Friday, February 17, 2012

Why it's a great time to be studying...but there's a catch

The statement, why it's a great time to be studying, could frankly apply to any period.

And I'm not only inferring students only at academic institutions, but anyone. In reading this, it could easily be perceived as one of those pieces, proclaiming hope and love found within the leaves of the glossies: "why it's a great time to get fit". I didn't have that in mind, so what's the beef?

In times's of conflict, often economic ruin, on a macro and personal scale, human endeavor creates new solutions to old issues. There's pain indeed, but the phoenix to arise is often a mutated form.

You look within yourself and make a choice that is procured for others. New ideas are fostered and fresh ways emerge for dealing with once recalcitrant problems are on the agenda. The Seattle protest against WTO is a grand scale expression, Journalism which grew so fat it couldn't see its feet is another.

Within ourselves, our personal strifes continue. Four and half years ago , I embarked upon a part time PhD. It has been to say the least a painful, bitter sweet experience; the equivalent of being struck in the groin with a football (soccer) that richochets into the opponents goal.

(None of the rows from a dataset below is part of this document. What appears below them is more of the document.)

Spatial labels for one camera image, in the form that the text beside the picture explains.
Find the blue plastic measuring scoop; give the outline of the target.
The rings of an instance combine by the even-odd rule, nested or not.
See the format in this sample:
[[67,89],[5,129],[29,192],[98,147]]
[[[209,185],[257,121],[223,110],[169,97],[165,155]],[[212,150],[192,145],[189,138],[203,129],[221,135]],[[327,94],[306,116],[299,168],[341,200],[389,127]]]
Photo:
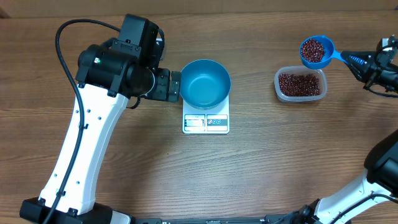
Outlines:
[[300,46],[302,63],[310,69],[325,68],[333,59],[347,63],[335,49],[334,42],[325,35],[315,35],[305,39]]

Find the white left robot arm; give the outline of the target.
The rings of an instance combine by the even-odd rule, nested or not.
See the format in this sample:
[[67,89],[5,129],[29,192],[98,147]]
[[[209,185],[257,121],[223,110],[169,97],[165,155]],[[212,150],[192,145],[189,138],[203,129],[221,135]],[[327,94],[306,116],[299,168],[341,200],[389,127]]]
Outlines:
[[128,14],[118,37],[93,44],[69,76],[75,92],[70,125],[51,177],[19,215],[32,223],[132,223],[96,202],[96,185],[113,130],[131,98],[176,103],[181,73],[160,68],[165,38],[158,25]]

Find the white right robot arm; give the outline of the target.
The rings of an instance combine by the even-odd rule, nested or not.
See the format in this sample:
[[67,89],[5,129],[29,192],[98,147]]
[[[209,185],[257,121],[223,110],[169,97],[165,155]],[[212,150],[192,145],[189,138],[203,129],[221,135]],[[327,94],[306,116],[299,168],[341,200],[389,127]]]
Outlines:
[[[373,85],[386,89],[385,97],[397,97],[397,66],[392,64],[396,47],[375,52],[343,51],[353,75],[365,90]],[[397,202],[397,133],[393,132],[372,148],[364,172],[337,193],[317,199],[286,215],[267,215],[265,223],[349,223],[353,217],[386,201]]]

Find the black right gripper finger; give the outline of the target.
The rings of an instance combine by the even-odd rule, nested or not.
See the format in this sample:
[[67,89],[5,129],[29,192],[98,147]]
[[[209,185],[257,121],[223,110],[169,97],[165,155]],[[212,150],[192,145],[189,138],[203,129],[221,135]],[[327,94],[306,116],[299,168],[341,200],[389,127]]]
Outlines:
[[341,58],[345,61],[348,60],[364,60],[369,58],[369,52],[357,52],[357,51],[342,51]]
[[347,63],[346,65],[358,81],[360,81],[362,83],[366,83],[368,81],[368,78],[366,75],[367,69],[364,68],[362,65],[357,64],[357,63],[354,63],[354,64]]

Wow, we've scored but we're still 4-1 down, and the pain. The result of the expedition and it's by no means over has been an accumulation of new ideas. I'm no longer the entrenched rhetor; there are other sides that require a dialectical approach.

Also, what I once perhaps vehemently thought was new has turned out to be the most magnificent of card tricks. Look what someone else did earlier. Academics may on ocassion fight one another over turf, as do academics and practitioners, but at some point that something becomes the persuasive elocution of the argument based on a grounded approach.

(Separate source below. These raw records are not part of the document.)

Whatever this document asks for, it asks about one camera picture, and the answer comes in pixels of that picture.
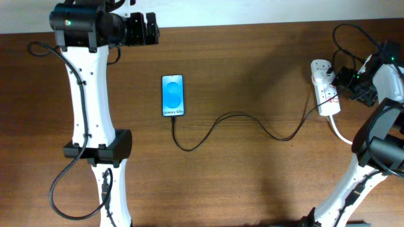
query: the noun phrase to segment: smartphone
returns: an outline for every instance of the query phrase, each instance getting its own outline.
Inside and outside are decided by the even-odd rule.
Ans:
[[[162,95],[164,117],[183,116],[185,114],[182,75],[163,76]]]

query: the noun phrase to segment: white arm panel
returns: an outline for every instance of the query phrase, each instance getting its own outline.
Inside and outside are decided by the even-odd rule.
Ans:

I don't like it because it's red, is a personal cognitive attribute, which doesn't advance the thought thread. Find something deeper.

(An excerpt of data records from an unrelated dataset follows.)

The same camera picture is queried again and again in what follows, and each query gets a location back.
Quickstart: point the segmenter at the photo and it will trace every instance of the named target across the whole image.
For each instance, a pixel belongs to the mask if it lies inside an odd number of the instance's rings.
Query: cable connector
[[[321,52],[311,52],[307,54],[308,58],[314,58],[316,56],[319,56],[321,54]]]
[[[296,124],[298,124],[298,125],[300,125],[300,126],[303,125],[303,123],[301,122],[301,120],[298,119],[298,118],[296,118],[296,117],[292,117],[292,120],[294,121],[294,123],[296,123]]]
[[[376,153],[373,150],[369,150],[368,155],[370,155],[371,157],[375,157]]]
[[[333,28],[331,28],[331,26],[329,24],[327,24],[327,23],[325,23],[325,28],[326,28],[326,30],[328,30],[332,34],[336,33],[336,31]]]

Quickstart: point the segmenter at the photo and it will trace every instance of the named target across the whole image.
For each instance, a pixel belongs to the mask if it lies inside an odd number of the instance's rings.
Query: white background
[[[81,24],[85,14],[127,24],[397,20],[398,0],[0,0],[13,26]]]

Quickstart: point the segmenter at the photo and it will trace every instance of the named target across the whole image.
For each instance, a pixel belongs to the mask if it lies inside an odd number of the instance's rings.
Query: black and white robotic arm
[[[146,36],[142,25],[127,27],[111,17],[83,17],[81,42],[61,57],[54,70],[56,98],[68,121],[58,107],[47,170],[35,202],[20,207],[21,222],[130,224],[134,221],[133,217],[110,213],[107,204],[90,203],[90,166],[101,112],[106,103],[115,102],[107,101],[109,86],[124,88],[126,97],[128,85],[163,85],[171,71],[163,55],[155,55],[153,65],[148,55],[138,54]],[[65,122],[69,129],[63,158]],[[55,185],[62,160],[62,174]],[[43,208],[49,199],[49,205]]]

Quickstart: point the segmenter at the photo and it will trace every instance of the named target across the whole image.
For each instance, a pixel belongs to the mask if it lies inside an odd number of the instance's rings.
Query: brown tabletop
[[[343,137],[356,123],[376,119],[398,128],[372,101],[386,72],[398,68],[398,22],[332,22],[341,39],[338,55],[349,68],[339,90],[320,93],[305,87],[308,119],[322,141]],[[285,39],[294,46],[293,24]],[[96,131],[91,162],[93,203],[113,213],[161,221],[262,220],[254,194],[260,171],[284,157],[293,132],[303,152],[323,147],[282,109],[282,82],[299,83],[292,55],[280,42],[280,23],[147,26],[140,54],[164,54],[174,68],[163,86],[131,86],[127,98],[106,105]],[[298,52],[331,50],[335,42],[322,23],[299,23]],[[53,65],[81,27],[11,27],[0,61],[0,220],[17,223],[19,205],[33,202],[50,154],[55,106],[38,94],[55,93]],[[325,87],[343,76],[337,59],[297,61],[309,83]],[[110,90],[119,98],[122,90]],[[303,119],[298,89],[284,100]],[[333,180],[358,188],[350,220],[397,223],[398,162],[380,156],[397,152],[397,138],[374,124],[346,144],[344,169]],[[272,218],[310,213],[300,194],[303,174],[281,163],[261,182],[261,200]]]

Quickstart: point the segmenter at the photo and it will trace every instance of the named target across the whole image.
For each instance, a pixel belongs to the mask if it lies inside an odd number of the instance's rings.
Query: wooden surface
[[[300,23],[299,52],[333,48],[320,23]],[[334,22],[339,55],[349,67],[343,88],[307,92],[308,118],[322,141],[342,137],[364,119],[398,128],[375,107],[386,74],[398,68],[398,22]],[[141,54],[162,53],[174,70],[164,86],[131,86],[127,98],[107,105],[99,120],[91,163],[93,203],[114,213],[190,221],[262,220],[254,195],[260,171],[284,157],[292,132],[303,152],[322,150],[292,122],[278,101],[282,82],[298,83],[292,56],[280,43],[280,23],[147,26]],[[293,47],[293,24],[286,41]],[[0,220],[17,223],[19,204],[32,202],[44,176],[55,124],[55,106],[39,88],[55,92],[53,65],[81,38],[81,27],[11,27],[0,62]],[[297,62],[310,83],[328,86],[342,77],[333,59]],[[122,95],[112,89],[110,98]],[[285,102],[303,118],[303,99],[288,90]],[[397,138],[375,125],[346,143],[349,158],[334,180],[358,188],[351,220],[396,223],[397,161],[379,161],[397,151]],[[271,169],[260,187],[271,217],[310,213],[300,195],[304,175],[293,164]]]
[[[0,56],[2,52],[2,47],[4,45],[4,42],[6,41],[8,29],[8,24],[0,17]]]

More often than not, and our Masters students are privy to this; lectures might often turn from a practice of spatial awareness to a philosophical enquiry- not because of a need to be clever, but to refine a point. Any mode of studying is about finding ideas to the point where they start to thread together.

But where do these ideas come from?  The catch I mentioned above enters stage left. It's a great time to be a student because of the flux of ideas and the ease at which they can come, repackage and dusted down from the net.

And whilst most ideas spur another, quickening to a chain reaction, it's how we mine and dig into the "original ideas" that matter. What you might say is theory, which is an institutionalised accepted norm from a proposition that has stood up to scrutiny.

Theory is not the same as assumption, though that helps as well. The catch - the ideas, the theory needs to be grounded. Pop ideas may provide a partial warm blanket, even give you the fashionable start of a trend, but be careful with them.

Reading a book, which extemporises design, having a conversation based on prior knowledge you've acquired with a crowd or the new educationalist matters. New educationalists are the increasing number of lecturers I'm finding who are practitioners and theorists.

Our Masters students are due to launch their sites quite soon, wrestling with those seemingly intractables from a standing start. And around education world tens of thousands, if not 100s are gaining an experience.

It's an exciting time because whether you're in NY or Queensland, things don't have to be the way envisaged by the baby boom architects. I might have written this in 2005, that you can bend reality. But in 2005, we could not fathom where we'd be in this digital whisk.

More so, than 2005, it's a great time because nothing looks remotely like settingling down, and it's still looking like the era for new, radical ideas. Time to get busy huh!